Coursework

Metabolomics for Lung Cancer Detection

As an intern at the UCSD Supercomputer Center, I am analyzing metabolomics data to identify metabolite panels for recognition of lung cancer at early stages. I use tools like PaDEL, WEKA, MetaboAnalyst, and more.

DNA Methylation Sequencing for Lung Cancer Detection

I conducted a research project that used bisulfite padlock probing to sequence methylation in lung cancer and control plasma. The goal was to identify differentially methylated regions of the genome that could be used to diagnose cancer via a non-invasive liquid biopsy test. I discovered many significant differences in methylation between lung adenocarcinoma and healthy patients. For my work, I won Grand Prize Runner Up at the Greater San Diego Science and Engineering Fair and became an ISEF finalist.

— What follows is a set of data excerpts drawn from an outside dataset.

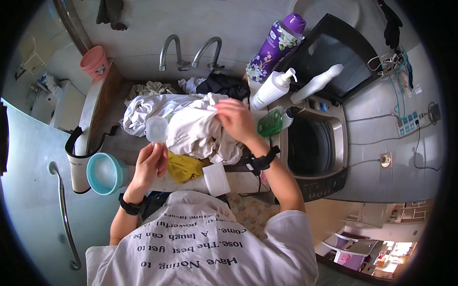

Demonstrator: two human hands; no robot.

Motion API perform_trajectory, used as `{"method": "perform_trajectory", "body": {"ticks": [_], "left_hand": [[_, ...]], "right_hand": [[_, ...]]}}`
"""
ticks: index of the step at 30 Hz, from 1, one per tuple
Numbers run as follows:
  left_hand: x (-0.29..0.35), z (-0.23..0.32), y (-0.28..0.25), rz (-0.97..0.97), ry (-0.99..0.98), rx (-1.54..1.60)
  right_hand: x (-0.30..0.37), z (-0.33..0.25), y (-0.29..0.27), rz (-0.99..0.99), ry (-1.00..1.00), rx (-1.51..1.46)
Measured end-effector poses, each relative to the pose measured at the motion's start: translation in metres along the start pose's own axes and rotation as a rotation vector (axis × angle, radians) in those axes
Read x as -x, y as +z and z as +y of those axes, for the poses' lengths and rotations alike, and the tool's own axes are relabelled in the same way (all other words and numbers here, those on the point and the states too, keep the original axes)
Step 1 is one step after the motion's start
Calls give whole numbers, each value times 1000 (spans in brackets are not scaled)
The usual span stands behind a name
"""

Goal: The person pours scent boosters into a cap, then into a small bowl, then picks up items of clothing by hand to inspect them.

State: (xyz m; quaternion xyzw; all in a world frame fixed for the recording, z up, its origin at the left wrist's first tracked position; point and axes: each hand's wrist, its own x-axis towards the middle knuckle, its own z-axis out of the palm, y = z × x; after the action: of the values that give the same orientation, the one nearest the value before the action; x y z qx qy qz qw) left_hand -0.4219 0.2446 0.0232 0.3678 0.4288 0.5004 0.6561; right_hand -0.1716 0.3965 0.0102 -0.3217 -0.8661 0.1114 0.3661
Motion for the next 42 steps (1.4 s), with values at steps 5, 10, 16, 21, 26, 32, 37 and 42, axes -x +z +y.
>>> {"method": "perform_trajectory", "body": {"ticks": [5, 10, 16, 21, 26, 32, 37, 42], "left_hand": [[-17, -3, 7, -49, -50, -4], [-28, -4, 12, -29, -126, -127], [-42, -4, 18, -69, -223, -261], [-51, -13, 20, -146, -191, -320], [-52, -24, 15, -83, -72, -309], [-47, -22, 23, -82, 338, -784], [-50, -23, 27, 33, 388, -1034], [-52, -28, 31, 35, 492, -1098]], "right_hand": [[-23, -18, -37, 334, 210, -225], [-45, -45, -56, 621, 185, -266], [-52, -66, -32, 132, 442, -785], [-40, -82, 8, -149, -37, -272], [-32, -75, 20, 48, 223, -250], [-20, -45, 39, -171, 345, -425], [-9, -43, 50, -114, 476, -317], [-1, -37, 59, 26, 461, -466]]}}
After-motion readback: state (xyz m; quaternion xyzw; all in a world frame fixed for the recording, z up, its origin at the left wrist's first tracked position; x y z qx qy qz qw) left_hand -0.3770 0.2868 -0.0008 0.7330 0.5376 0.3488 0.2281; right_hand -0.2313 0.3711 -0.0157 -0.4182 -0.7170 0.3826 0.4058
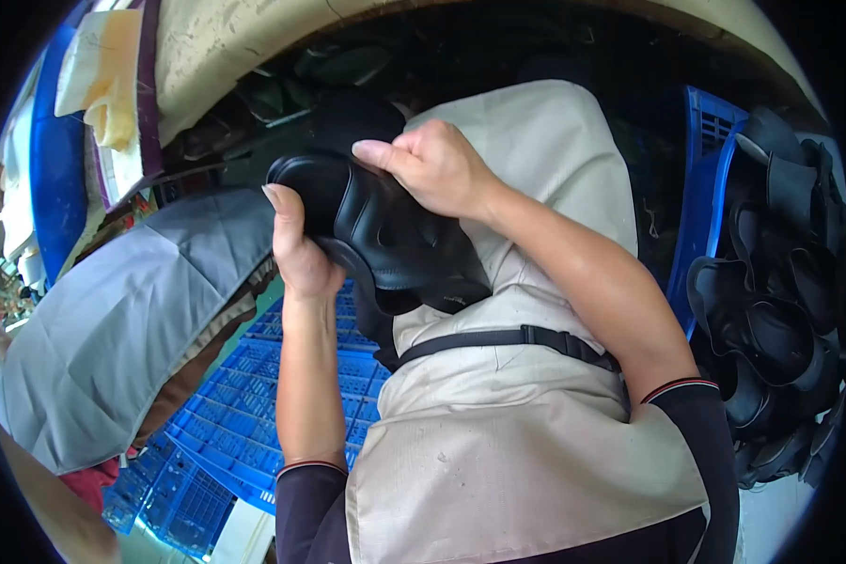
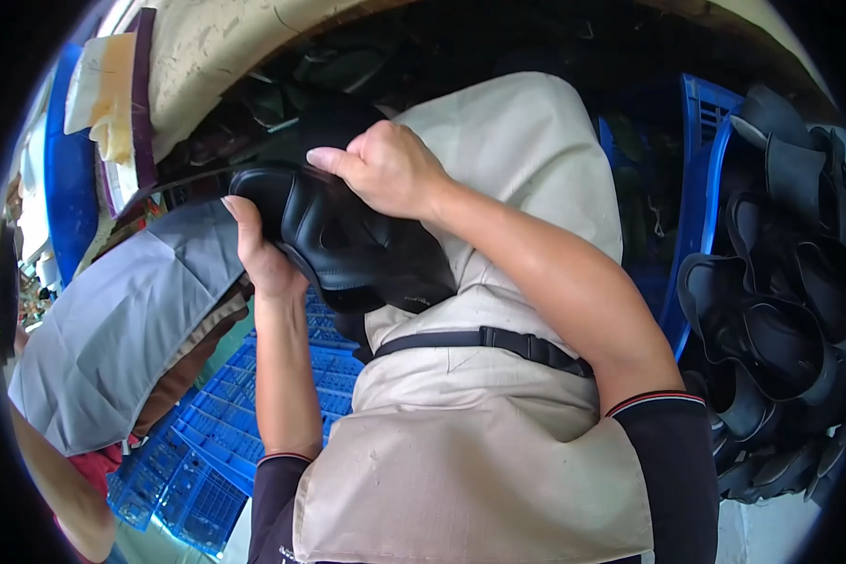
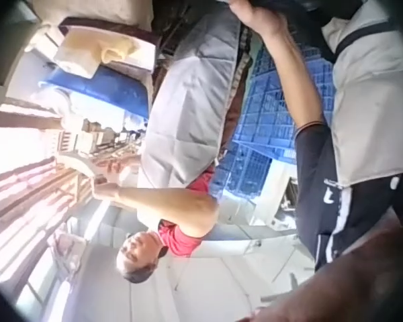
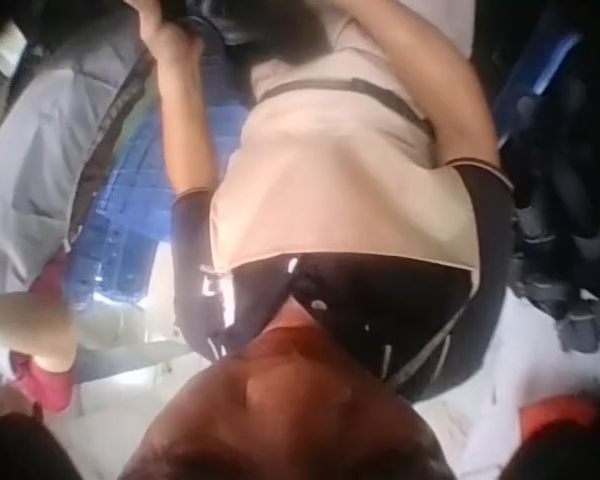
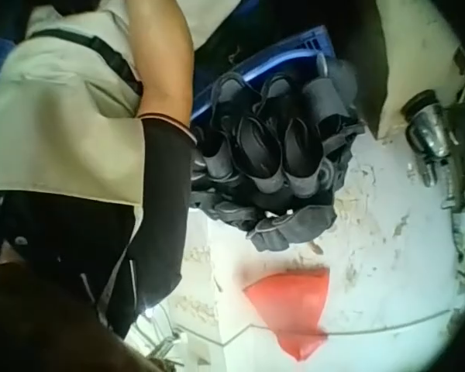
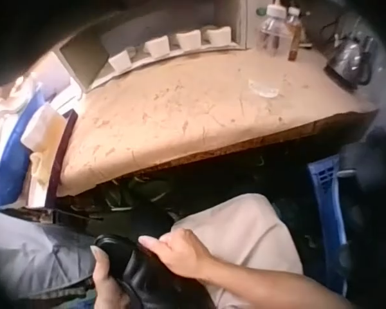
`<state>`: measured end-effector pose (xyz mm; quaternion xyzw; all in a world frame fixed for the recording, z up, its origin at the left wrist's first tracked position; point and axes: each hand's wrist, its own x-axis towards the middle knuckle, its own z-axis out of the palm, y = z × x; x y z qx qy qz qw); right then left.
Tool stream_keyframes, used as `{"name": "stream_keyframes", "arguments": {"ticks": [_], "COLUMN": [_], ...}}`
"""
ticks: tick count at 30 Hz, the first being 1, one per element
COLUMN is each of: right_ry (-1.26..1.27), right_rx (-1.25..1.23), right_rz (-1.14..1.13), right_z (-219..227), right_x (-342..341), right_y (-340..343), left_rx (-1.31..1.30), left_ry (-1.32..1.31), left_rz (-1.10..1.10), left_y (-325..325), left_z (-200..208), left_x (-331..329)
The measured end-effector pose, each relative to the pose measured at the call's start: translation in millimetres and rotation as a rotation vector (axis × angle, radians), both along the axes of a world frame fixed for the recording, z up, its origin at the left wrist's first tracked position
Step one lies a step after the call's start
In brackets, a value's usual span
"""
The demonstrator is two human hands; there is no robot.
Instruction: Fit shoe uppers onto soles and apply adhesive or finish.
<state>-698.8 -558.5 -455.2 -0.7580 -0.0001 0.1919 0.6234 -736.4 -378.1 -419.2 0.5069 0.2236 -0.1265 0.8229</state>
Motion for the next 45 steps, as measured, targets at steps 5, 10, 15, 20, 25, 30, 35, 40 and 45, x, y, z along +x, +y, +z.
{"name": "stream_keyframes", "arguments": {"ticks": [5, 10, 15, 20, 25, 30, 35, 40, 45], "right_ry": [-0.011, 0.155, 0.232, 0.386, 0.503, 0.610, 0.651, 0.433, 0.345], "right_rx": [0.121, 0.210, 0.103, 0.152, 0.066, 0.123, 0.151, 0.105, -0.024], "right_rz": [-0.095, -0.005, 0.400, 0.316, 0.537, 0.641, 0.612, 0.681, 0.873], "right_z": [0, 60, 95, 98, 96, 93, 95, 115, 141], "right_x": [1, 4, -32, -48, -60, -79, -97, -97, -110], "right_y": [25, 12, -7, 18, 61, 88, 120, 177, 235], "left_rx": [-0.085, -0.382, -0.593, -0.547, -0.623, -0.415, -0.487, -0.388, -0.597], "left_ry": [0.001, -0.101, -0.075, -0.034, -0.060, -0.026, -0.076, -0.126, -0.296], "left_rz": [0.090, -0.100, -0.183, -0.136, -0.157, -0.082, -0.143, 0.011, -0.319], "left_y": [7, 47, 78, 92, 134, 171, 209, 254, 322], "left_z": [0, 23, 6, 2, 3, 5, 26, 48, 51], "left_x": [15, 51, 38, 25, 7, -21, -42, -62, -90]}}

Bovine Leukemia Virus and Breast Cancer Meta-analysis

Over 2 years, I researched bovine leukemia virus and breast cancer at the UCSD Supercomputer Center. I performed a meta-analysis on the potential similarities between BLV->Breast Cancer and HTLV-1-> Adult T-cell Leukemia/Lymphoma. I published my research as first author in Microbial Pathogenesis (check Publications section).

Pesticide Degradation via Synthetic Biology

As co-captain of my school’s iGEM synthetic biology team, I’m helping with designing bacteria that can safely break down toxic pesticides.

Lung Cancer Nodule Classification with Machine Learning

I programmed a convolutional neural network in Python to classify CT scan lung nodules as cancerous or benign with 93% accuracy.

Computational Biology Data Network Construction

As a paid intern at the Su Wu Lab at the Scripps Institute, I programmed a tool to visualize interactions between biological entities. For example, if a user inputs a disease and a drug, my software automatically displays intermediate nodes and pathways in an intuitive graphical format. For example, if you enter chronic myelogenous leukemia and imatinib, the tool displays numerous pathways of genes that imatinib targets and how the genes affect chronic myelogenous leukemia.

Parkinson’s Biomarker Identification

I wrote a paper on identifying blood-based biomarkers for early detection of Parkinson’s via microarray. I used tools like StringDB, PantherDB, BART, DAVID, and more. Finally, my selected biomarker panel had an AUC ROC of .80.